While we controlled many aspects of our experiments closely, there are caveats that limit the generalizability of our results. In terms of direct comparisons between our customer service strategies (our secondary analysis), the intentions of each were similar (to convince the customer to check other fashions), but the actual dialogue was not similar at all. This may have confounded the comparison somewhat, and contributed to us treating the within-shopkeeper post hoc analysis as speculative analysis. Future experiments focused more on the advantages and drawbacks of a strategy for a specific type of shopkeeper (e.g., focusing just on a robot shopkeeper) would want to carefully design the dialogue to be more similar between strategies.

While we found interesting differences between how people react to robot and human shopkeepers using different customer service strategies, our measurements, or lack of qualitative methods, led us to find a difference, but lack explanatory power as to why that difference (robot or human shopkeeper) has its effect. For example, the novelty effect may mitigate negative evaluation of robots. Alternatively, the effects may have been because the shopkeeper was not human, not because it was a robot (e.g., any non-humanoid robot or technology may have similar results when using the same strategies). While our hypotheses were based on prior work that led us to suspect it is the robot nature itself that causes the differences (e.g., [14, 31]), we cannot rule out these alternative explanations without further study.

Most obviously, we made significant choices in our experiment design that limit our study results. The video study is potentially a large factor. We instructed participants to imagine themselves role playing as the customer in the video, but we cannot rule out people felt or responded more as observers of an interaction. While an in-the-wild study would be best, there are ethical concerns about persuading people on how to spend their money and potentially harming shop-customer relations. Fashion preferences themselves are also noisy and personal, so in addition to the pandemic restrictions, this led us to the video study which gave us the benefit of recruiting a large number of participants from a specific demographic. This very specific demographic: younger Japanese women, was to fit our specific context of our study of fashion shopping (i.e., Japanese men may have responded very differently to choosing outfits for women, or older women may have different fashion preferences). What is acceptable or good customer service is also a cultural idea, and our participants’ single culture opens the possibility that the effects we found are specific to people of Japanese culture.

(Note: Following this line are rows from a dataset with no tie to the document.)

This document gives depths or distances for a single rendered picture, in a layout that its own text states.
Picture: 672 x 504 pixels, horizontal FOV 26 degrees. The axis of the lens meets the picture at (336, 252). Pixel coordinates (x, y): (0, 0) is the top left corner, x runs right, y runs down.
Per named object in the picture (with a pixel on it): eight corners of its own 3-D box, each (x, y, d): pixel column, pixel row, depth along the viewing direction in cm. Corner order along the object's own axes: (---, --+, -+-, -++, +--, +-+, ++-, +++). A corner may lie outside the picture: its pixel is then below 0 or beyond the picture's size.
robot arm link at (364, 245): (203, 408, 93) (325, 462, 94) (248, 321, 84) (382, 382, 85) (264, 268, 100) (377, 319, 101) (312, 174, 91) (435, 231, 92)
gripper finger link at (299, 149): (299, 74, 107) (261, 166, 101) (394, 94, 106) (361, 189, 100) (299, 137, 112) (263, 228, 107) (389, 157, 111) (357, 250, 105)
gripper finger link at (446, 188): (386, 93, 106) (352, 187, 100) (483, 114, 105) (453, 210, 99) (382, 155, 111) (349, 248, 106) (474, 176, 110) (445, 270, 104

These factors, and more, add a significant amount of potential variability to our results. Due to these decisions and uncontrolled factors, we wish to emphasize that our lack of finding a significant behavior difference does not mean there is no effect, but these factors may have interfered with participants’ decisions in a variety of ways. While we found, post-hoc, weak evidence that there may be no actual effect, further study is needed to specifically clarify this.

8 Conclusion

Alongside developing the technology for robots to engage in simple social interaction, robots have been designed to broadly copy human behavior which has led to generally likeable, natural, and positive results. However, there may be behaviors that are better for robots to use than typical human behaviors. We explored this question with an online video study with 1351 participants in a role-played retail scenario. Our results demonstrate that a robot can use direct, typically rude behavior to communicate with customers and have better customer service outcomes than when people try those same strategies. Further, robots using direct styles of communication may sometimes outperform a robot using traditional indirect style. Our results also suggest that robots may have different tradeoffs when switching between strategies than when people, who we saw benefit from always using traditional communication methods. These results demonstrate the need for more research into robot-specific behaviors, and encourage the exploration into robot behaviors that may be intuitively negative if a person were to use them. While robots may do well copying human behavior, it does not always bring about the same results.